La quotidianità di don Nicola, come quella di Elisabetta e don Stefano, è fatta di piccoli passi, ma anche di inevitabili “buchi nell’acqua” che comunque non scoraggiano. «Tempo fa ero stato a trovare a cento chilometri da Adaba due persone che avevano espresso il desiderio di diventare cristiane. Avevamo lì concordato un altro incontro, perché ovviamente non esistono comunicazioni rapide come il telefono: il catechista e io siamo tornati e non li abbiamo trovati. Erano al confine a lottare per la terra da coltivare. Non mi sono demoralizzato, ma ho capito una volta di più che è comprensibile nella loro cultura: ci sono cose che vengono prima e noi dobbiamo inserirci qui, stare loro accanto, capire di che cosa sono fatte le loro giornate».

La Chiesa cattolica, seppure così piccola, è un interlocutore importante nella costruzione della giustizia sociale e del dialogo. «Poco tempo fa – continua don Nicola – don Stefano ha partecipato a un momento di riappacificazione tra etnie differenti: erano presenti vari rappresentanti civili e religiosi. Sebbene don Stefano non comprendesse la lingua, la sua presenza è stata ugualmente importante per sancire la volontà di pace». È proprio ciò che viene richiesto ai missionari in questo momento: esserci, stare dentro alla vita di tutti i giorni, in maniera silenziosa a volte, rispettosa e dedicati al dialogo reciproco e alla comprensione profonda.

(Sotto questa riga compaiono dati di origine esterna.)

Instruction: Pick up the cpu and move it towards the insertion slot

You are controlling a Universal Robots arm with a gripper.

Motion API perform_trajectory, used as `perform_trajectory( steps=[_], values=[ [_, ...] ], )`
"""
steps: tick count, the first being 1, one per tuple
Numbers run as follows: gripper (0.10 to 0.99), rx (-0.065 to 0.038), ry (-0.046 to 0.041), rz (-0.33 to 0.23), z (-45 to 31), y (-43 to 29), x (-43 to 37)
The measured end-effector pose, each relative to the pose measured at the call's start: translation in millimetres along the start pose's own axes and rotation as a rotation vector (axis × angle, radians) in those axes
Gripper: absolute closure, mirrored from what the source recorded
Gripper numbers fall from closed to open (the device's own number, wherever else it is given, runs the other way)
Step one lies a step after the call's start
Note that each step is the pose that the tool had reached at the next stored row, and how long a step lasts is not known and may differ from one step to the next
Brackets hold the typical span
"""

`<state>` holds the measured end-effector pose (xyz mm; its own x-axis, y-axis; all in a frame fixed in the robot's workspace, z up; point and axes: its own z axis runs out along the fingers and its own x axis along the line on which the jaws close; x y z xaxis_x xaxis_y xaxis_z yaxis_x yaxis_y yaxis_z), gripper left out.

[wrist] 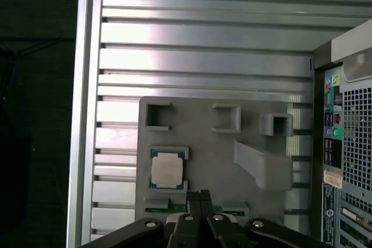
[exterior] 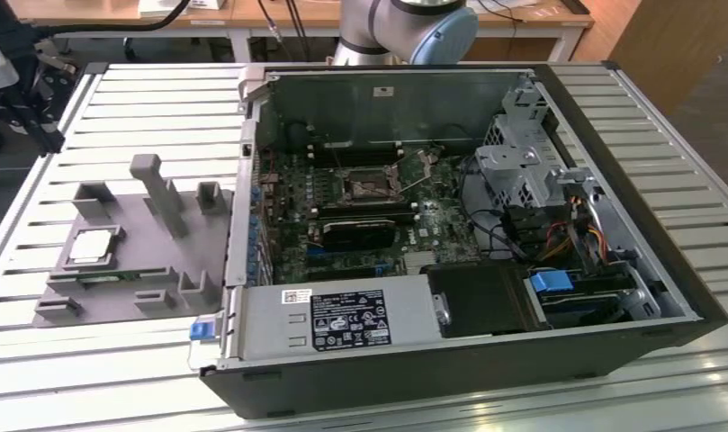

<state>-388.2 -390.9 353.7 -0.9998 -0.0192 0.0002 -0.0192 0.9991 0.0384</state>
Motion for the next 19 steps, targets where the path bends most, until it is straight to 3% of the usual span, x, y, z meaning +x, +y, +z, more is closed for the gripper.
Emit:
perform_trajectory(
  steps=[19],
  values=[
    [0.984,0.000,-0.0018,0.000,26.5,-1.0,2.6]
  ],
)
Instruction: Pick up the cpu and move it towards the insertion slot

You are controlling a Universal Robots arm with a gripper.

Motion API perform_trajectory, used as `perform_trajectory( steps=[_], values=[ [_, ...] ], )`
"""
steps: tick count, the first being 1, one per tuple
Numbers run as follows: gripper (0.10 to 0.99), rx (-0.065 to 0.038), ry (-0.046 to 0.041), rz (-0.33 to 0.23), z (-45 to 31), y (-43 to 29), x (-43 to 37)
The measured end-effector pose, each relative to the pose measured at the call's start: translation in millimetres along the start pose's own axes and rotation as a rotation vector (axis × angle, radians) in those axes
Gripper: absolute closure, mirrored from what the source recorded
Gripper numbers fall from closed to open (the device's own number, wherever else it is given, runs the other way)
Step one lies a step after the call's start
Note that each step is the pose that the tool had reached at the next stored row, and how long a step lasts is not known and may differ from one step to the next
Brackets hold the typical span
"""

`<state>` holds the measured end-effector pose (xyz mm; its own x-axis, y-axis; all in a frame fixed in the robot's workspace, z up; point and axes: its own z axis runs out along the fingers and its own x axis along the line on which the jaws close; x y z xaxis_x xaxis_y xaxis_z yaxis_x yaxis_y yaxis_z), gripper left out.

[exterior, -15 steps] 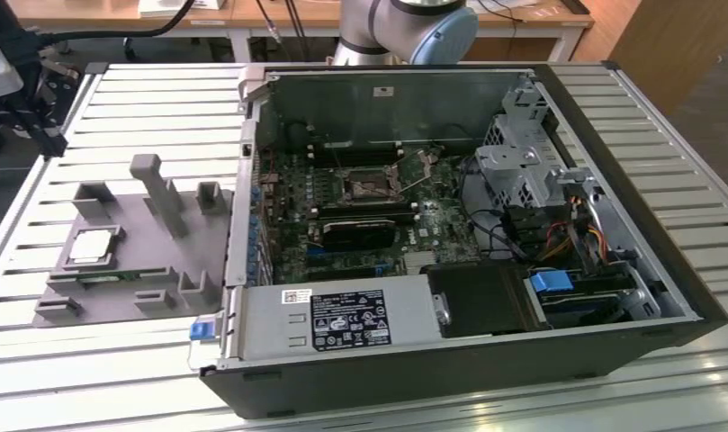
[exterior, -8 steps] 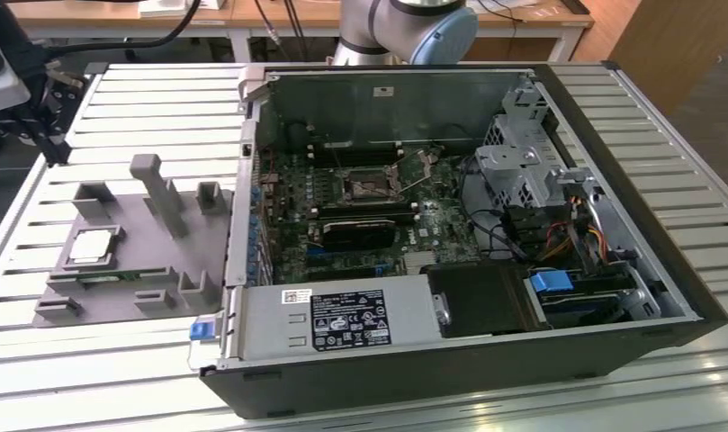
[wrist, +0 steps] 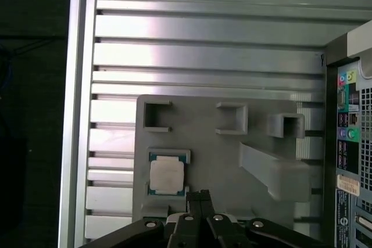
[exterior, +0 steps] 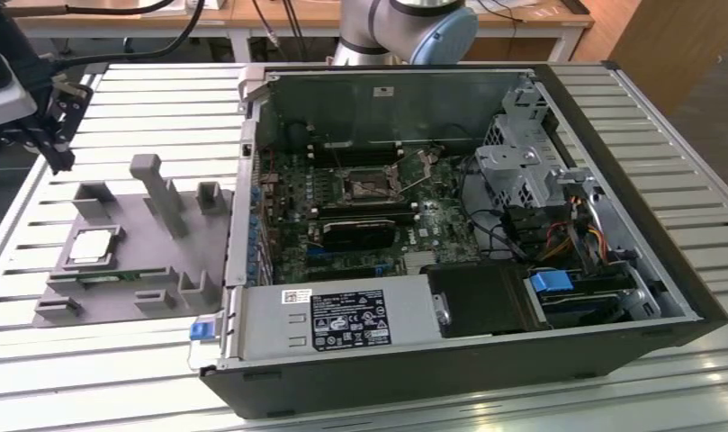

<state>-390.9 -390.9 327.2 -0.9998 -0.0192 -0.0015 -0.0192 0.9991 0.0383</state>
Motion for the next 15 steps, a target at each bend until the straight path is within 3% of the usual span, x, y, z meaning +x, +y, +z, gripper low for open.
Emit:
perform_trajectory(
  steps=[15],
  values=[
    [0.984,0.000,-0.0029,0.000,22.1,-0.8,3.3]
  ],
)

La Quaresima è un tempo molto diverso da quello che vive la Chiesa in Italia: i missionari hanno proposto alcuni incontri di ascolto della Parola perché non è semplice incontrarsi, seguire tracce più consistenti di cammino verso la Pasqua. Eppure Elisabetta Corà si sente a casa: «Dopo più di un anno in questa terra non potrei sentirmi più al mio posto di così. La grazia che dona il tempo della Quaresima è qualcosa di grande. Questo tempo di preghiera, digiuno, di carità, di condivisione ci fa sentire ancora di più la comunione con le nostre comunità di origine e con la Diocesi».

Con il piccolo gruppo di donne nella cittadina rurale di Kokossa, dove Elisabetta ha proposto una serie di incontri, ha invece l’occasione di conoscere più da vicino e direttamente dalle loro storie la realtà femminile in questa terra. «Sono occasioni per le donne di raccontarsi, condividere le fatiche e le piccole gioie di tutti i giorni e provare ad aiutarsi l’un l’altra, senza sentirsi sole».

Casa famiglia dove i ragazzi sono protagonisti

La casa famiglia dove è impegnata Elisabetta Corà e che si trova di fronte al compound della missione padovana ad Adaba, è nata undici anni fa dal desiderio del prefetto padre Angelo Antolini di creare una realtà per accogliere orfani, bambini e ragazzi in situazioni familiari molto difficili e complesse che non permettono loro di crescere in un ambiente sano.
«I giovani sono praticamente il nucleo principale della comunità cristiana di Adaba, a cui si aggiungono due famiglie, assieme a cui condividiamo la preghiera e la celebrazione quotidiana. Al momento sono presenti 12 tra ragazzi e ragazze tra gli 8 e i 17 anni; con loro abita una signora che fa da “mamma” e referente. I ragazzi, oltre ad avere la possibilità di avere una famiglia, una casa, frequentano anche la scuola. Nel tempo libero si impegnano a fare qualche piccolo lavoro nella missione, e inoltre sono per noi un prezioso aiuto nelle attività missionarie nelle comunità circostanti, dove anche loro sono attivi partecipanti e animatori degli incontri, soprattutto con i bambini».